August 28, 2009

International Medicine

Not that it was drastically different from the norm, but it was a little more concentrated than usual: the international flavor of my daily routine, beyond the normal Spanish and Vietnamese.

I finished my emergency medicine rotation and am now readjusting to being back in the inpatient medicine setting. Of our patients, we currently have a Korean man and his wife who speak very limited English, a Spanish-only spouse of a man rendered stuporous, a Romanian-only, and an Arabic-only speaking patient.

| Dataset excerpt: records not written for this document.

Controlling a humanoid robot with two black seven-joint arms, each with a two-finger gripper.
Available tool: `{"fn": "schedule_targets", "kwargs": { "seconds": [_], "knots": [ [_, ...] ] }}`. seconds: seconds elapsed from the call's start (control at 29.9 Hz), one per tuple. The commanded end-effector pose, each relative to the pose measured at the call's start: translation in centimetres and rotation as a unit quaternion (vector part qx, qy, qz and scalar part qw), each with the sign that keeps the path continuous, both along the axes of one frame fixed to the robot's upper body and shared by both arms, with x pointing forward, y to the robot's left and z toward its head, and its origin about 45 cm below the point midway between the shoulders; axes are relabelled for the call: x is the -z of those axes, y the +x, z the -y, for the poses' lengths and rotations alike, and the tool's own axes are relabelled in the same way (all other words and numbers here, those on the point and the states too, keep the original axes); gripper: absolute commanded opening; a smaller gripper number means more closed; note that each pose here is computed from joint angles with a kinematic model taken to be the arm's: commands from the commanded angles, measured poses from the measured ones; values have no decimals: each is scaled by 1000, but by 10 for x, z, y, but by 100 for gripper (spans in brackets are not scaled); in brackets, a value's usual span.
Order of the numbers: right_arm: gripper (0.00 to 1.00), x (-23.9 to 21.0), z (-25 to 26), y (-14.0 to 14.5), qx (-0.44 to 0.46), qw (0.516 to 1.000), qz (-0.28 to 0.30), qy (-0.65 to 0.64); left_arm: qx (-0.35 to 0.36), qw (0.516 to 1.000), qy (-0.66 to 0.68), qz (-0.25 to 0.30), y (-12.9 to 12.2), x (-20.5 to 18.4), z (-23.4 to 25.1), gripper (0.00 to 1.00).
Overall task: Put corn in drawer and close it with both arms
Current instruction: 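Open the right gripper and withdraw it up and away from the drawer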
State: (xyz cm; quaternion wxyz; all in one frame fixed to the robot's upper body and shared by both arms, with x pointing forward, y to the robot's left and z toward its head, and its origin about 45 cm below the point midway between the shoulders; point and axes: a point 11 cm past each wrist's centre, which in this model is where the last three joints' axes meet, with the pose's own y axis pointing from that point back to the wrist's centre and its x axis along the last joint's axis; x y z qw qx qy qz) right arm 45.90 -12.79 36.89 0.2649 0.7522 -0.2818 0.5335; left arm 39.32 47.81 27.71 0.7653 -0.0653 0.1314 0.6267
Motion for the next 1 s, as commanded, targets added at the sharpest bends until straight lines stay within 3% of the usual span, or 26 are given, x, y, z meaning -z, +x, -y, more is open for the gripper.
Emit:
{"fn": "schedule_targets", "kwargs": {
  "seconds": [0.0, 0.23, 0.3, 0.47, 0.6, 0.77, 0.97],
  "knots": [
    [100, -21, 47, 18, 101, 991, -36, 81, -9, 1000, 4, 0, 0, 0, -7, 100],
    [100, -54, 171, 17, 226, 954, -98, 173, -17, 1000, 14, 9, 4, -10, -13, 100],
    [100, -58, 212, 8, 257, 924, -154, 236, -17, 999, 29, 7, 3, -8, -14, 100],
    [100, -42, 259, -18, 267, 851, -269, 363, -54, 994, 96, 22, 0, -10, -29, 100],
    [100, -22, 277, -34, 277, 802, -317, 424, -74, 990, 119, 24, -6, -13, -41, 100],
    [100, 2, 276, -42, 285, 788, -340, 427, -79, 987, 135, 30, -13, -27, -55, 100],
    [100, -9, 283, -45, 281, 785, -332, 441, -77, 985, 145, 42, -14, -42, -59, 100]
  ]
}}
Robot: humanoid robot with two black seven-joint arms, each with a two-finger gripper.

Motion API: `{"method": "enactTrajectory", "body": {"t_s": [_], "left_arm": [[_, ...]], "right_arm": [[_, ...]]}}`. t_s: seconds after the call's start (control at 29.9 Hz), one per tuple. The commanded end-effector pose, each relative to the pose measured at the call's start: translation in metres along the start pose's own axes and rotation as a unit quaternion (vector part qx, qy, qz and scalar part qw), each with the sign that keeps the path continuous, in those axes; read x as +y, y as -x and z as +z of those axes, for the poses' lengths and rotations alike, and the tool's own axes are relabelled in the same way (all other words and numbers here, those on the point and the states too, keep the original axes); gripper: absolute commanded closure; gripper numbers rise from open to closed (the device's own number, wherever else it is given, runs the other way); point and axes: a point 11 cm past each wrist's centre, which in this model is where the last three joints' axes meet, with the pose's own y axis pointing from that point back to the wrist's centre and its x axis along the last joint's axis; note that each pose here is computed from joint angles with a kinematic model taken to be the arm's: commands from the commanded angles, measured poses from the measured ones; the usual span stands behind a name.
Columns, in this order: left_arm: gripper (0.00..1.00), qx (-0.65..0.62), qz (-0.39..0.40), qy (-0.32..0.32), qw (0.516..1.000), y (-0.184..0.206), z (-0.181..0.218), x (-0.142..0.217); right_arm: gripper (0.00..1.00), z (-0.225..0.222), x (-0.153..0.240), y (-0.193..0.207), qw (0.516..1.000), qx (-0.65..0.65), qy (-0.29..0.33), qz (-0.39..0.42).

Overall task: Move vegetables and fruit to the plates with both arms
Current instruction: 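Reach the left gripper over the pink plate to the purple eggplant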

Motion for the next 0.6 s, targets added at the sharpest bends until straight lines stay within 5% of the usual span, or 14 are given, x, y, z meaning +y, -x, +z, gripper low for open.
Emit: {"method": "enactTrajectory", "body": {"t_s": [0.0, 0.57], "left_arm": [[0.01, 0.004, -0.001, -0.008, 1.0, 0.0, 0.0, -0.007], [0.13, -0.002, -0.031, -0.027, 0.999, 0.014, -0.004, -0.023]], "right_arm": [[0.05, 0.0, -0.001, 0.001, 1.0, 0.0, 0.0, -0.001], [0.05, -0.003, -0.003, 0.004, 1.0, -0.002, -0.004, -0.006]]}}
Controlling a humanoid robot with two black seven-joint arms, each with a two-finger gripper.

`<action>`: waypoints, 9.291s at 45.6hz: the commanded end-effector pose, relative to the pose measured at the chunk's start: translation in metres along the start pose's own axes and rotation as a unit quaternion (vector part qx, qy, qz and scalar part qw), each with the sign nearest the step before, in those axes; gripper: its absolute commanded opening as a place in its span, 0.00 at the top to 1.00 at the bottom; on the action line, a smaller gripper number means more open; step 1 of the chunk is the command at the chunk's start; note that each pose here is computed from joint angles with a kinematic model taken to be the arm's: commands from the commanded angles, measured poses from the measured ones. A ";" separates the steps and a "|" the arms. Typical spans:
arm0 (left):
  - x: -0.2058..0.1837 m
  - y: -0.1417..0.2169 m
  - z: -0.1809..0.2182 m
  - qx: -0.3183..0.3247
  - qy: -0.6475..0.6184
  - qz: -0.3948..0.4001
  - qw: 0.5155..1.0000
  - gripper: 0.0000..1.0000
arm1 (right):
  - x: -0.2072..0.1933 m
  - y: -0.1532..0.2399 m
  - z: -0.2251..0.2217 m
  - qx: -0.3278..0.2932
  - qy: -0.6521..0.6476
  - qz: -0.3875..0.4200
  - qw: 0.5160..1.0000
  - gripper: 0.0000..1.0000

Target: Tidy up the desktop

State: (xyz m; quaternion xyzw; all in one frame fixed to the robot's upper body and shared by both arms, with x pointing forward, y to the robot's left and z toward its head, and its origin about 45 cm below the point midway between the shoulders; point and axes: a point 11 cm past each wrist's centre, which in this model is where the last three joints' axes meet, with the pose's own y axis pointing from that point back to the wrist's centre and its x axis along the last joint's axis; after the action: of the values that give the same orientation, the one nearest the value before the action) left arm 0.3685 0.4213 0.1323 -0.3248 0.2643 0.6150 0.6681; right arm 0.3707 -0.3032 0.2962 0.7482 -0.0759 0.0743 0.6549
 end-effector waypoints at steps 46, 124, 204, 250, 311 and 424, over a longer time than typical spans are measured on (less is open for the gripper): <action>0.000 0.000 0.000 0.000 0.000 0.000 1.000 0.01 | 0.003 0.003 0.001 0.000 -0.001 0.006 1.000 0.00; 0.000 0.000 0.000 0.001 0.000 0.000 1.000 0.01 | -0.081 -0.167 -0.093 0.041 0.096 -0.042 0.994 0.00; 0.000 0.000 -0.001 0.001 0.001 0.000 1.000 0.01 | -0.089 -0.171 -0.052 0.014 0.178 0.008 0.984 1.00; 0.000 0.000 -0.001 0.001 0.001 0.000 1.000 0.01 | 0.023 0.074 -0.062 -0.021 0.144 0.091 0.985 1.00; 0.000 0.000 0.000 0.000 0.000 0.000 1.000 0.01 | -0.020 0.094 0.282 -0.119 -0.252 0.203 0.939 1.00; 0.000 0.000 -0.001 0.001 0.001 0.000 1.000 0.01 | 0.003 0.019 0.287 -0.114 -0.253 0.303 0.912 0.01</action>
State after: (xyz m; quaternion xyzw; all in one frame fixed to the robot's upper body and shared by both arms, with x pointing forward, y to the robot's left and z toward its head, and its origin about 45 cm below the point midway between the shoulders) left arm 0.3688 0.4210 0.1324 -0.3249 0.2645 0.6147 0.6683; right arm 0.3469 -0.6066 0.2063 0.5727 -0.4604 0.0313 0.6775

I am constantly surprised by otherwise very intelligent and caring medical professionals, who don't seem to be able to relate to English learners. Even if they are nice people who aren't purposely being mean toward a patient for not speaking English well, they don't seem to be able to modify their rate of speech or vocabulary. The same happens even with native English speakers that just have less education. The doctors continue to use idioms or phrases and words that are more advanced, like saying, "we anticipate he will leave soon" instead of just saying, "we think he will leave soon." Sometimes the low-level English speaker glazes over when they are faced with a few difficult words like this in a row, and I can tell they have lost the thread of the conversation. But the doctor will continue on, oblivious that the person isn't making obvious his or her confusion, perhaps due to embarrassment over suboptimal English skills.

This happens to me all the time in Spanish. I appreciate Spanish speakers who have lived in the U.S. for a while compared to Mexicans at the clinic I used to go to in Mexico through the Flying Samaritans. Even though both groups spoke only Spanish, the ones who had come to the U.S. generally knew to use simpler Spanish words and slow down so I could follow along. The ones without experience with non-native Spanish speakers would just chatter along at the speed of light, or use colloquialisms I had never heard.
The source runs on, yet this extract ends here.